Tutto ciò che tace (All That Remains Silent)

By Valentina Rippa

I imagine walking along a path that leads into a forest, entering a place dense with silence and inhabited by small, almost imperceptible forms of life. From this attentive state of listening begins my encounter with the work of Ilaria Sagaria, where a discreet beauty emerges, withdrawn from the noise of everyday life. The title Tutto ciò che tace (All That Remains Silent), drawn from one of the artist’s series, resonates organically with her practice as a whole, in which silence appears not only as a recurring theme but as a genuine perceptual condition.

Sagaria’s photography is built through subtraction: through slowing down, withholding, and opening up a space in which the gaze can linger. In this sense, the image does not simply show but activates a deeper mode of seeing—what, in phenomenological terms, might be understood as an embodied experience of vision. Nature, the animal world, and interior landscapes emerge as living presences rather than mere subjects.

Details take on a central role. A wildflower, a butterfly, a goldfish, a snail: minimal elements become charged with symbolic meaning and seem to hold a latent memory. As Roland Barthes suggests, it is in the detail—in the punctum—that an image can “wound,” interrupting the continuity of vision and giving rise to an intimate resonance that cannot be fully articulated. The punctum does not coincide with what is immediately meaningful; rather, it exceeds meaning, emerging obliquely and unexpectedly, until it becomes an emotional point of access for the viewer.

A rarefied suspension forms the backdrop in which past and present overlap and blur. Time itself appears suspended, tinged with nostalgia.
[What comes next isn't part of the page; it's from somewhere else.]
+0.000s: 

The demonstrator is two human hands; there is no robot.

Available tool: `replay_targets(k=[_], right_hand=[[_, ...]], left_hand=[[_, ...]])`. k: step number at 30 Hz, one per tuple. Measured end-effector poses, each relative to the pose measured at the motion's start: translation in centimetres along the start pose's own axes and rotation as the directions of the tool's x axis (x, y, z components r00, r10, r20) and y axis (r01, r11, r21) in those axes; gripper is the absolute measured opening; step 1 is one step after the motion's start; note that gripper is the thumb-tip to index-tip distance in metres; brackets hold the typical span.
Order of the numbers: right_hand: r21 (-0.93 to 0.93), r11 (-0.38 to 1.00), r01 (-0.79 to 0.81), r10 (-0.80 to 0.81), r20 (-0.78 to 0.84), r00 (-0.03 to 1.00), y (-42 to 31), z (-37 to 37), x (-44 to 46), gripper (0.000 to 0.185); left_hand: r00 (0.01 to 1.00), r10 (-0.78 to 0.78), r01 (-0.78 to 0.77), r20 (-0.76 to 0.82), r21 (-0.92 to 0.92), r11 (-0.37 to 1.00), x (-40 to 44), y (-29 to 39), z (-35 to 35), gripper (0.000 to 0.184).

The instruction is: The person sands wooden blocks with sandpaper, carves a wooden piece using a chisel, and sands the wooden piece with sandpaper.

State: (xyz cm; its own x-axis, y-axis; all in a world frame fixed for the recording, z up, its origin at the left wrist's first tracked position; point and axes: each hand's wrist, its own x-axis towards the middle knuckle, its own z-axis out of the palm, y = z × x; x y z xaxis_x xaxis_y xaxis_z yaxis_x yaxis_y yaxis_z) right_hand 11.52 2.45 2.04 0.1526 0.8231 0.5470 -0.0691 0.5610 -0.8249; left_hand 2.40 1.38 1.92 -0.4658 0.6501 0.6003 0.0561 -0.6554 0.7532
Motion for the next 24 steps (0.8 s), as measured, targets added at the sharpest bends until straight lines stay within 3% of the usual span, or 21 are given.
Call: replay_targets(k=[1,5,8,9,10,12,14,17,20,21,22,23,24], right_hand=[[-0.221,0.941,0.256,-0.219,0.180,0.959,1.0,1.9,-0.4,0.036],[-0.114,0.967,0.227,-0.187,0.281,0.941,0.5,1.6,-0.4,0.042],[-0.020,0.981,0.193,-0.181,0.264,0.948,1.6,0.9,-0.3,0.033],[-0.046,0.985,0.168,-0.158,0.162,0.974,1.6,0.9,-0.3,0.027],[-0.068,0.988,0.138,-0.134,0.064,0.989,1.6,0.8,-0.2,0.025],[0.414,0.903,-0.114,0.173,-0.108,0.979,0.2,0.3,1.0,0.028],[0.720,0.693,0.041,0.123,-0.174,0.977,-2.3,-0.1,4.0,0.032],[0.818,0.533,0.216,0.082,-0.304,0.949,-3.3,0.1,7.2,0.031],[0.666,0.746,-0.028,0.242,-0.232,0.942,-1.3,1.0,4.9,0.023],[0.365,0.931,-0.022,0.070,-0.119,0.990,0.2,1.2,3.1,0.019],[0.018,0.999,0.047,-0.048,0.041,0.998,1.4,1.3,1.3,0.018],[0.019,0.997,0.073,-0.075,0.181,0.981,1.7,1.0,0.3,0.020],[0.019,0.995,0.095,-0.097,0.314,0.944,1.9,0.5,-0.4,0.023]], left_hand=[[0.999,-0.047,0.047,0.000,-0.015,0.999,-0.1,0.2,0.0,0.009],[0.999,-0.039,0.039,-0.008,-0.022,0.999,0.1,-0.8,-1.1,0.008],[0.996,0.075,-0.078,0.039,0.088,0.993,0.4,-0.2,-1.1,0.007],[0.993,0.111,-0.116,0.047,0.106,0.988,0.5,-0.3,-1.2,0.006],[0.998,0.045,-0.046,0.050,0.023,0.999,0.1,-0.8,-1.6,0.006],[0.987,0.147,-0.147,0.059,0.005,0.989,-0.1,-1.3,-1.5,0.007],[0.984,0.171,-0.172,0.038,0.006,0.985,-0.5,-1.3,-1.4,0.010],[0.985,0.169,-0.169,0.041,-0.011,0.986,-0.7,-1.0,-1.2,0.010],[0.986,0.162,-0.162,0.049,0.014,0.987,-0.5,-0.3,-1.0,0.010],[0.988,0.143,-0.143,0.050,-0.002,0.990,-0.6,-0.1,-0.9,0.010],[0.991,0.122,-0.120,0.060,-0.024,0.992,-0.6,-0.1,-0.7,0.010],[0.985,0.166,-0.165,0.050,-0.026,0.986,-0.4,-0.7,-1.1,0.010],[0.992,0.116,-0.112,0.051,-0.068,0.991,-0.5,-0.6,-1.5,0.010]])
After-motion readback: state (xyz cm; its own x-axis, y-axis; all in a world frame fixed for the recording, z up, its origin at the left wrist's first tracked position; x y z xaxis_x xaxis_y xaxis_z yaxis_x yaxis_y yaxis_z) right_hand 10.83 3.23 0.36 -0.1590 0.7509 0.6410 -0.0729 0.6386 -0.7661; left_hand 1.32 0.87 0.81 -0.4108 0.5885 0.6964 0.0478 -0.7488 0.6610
Landscapes—passing clouds, snow-covered surfaces, branches stirred by the wind—lose their descriptive function and become mental spaces, imbued with an almost archetypal quality. In this dimension, space is no longer merely external; it becomes an inner geography, both setting and projection.

The presence of the feminine runs throughout the work in multiple forms, at times assuming a mythological quality. These are not explicit references, but metamorphic figures that evoke nymphs, liminal beings, and entities in transformation. The feminine thus becomes a threshold—a space of passage in which identity and form remain open. Within this horizon, one senses an echo of the myth of Kore and Persephone, not as a direct reference but as an underlying symbolic resonance. The tension between light and depth, appearance and reticence, is reflected in both bodies and landscapes, suggesting a condition of continuous becoming. Sensuality, too, remains inscribed within an allusive imagery that suggests without ever fully revealing itself, suspended between attraction and distance.

Within this dimension, a tension emerges between adolescence and maturity. On the one hand, a fragile, still-forming quality surfaces—expressed through restrained gestures, inward postures, and bodies that seem to inhabit a time of waiting. On the other, a more grounded awareness comes forward, quiet yet rooted. The two poles do not oppose one another: they coexist and reflect each other, offering an image of the feminine capable of holding together stratifications and transformations.

In Sagaria’s practice, images become thresholds: they never close meaning but remain open to the viewer’s emotions and subconscious, through dreamlike, Freudian, and surreal inflections. Nature, mythology, and femininity intertwine within a single narrative woven from symbols and subtle echoes. Here, Tutto ciò che tace becomes an invitation to feeling, to a deeper level in which silence is proximity, and the gaze rediscovers a more intimate relation to the external world.